[Task goal] After finding the line with "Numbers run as", restate it and each remaining line of the material word for word, omitting every picture.
Dataset extract: Begin
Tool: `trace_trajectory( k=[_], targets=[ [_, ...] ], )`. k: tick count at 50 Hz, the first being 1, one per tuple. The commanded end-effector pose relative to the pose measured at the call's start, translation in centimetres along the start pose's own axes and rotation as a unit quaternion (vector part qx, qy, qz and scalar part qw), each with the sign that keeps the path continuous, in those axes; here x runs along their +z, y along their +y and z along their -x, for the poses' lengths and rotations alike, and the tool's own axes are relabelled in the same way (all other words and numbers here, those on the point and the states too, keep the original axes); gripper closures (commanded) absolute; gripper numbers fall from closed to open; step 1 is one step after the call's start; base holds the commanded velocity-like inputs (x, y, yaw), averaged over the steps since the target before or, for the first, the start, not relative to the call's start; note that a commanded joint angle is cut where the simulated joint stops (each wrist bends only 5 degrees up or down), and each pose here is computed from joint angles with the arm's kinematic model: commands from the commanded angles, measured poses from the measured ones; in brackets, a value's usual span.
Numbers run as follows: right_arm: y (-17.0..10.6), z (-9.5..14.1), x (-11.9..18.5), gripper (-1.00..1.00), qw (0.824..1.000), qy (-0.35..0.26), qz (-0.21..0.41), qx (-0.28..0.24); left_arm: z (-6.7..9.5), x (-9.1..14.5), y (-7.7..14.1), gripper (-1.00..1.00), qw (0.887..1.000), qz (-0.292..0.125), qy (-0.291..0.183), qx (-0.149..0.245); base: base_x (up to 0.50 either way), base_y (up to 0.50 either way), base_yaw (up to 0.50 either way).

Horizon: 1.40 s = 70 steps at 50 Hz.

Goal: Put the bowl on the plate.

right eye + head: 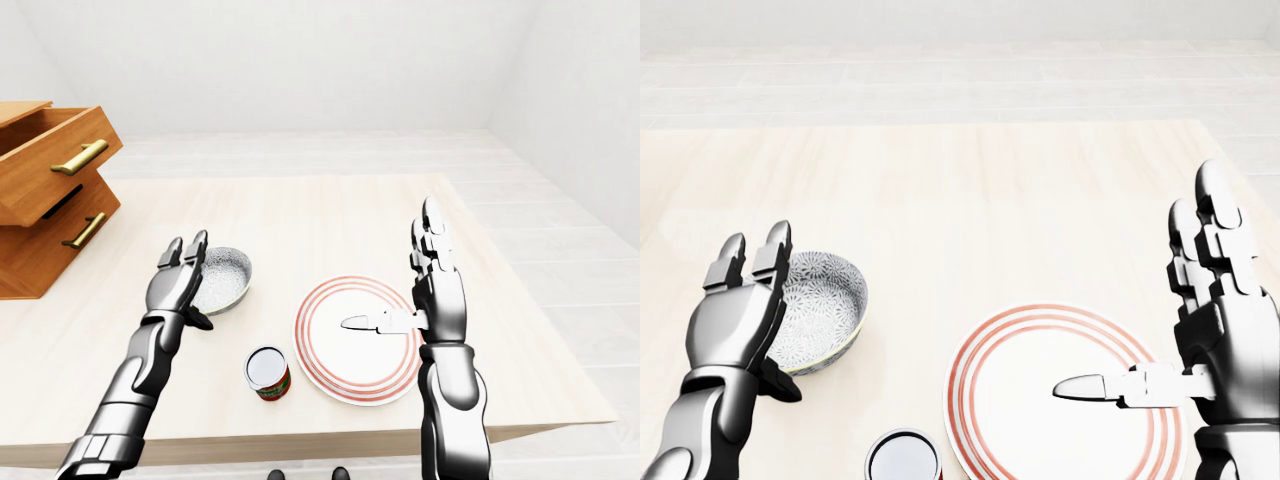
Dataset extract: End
[The completed task]
Numbers run as follows: right_arm: y (-17.0..10.6), z (-9.5..14.1), x (-11.9..18.5), gripper (-1.00..1.00), qw (0.824..1.000), qy (-0.35..0.26), qz (-0.21..0.41), qx (-0.28..0.24); left_arm: z (-6.7..9.5), x (-9.1..14.5), y (-7.7..14.1), gripper (-1.00..1.00), qw (0.887..1.000), qz (-0.292..0.125), qy (-0.291..0.183), qx (-0.149..0.245); base: base_x (up to 0.50 either way), base_y (up to 0.50 either way), base_yaw (up to 0.50 either way).

Horizon: 1.40 s = 70 steps at 50 Hz.

Goal: Put the bowl on the plate.

right eye + head: 

The required response has been given in full.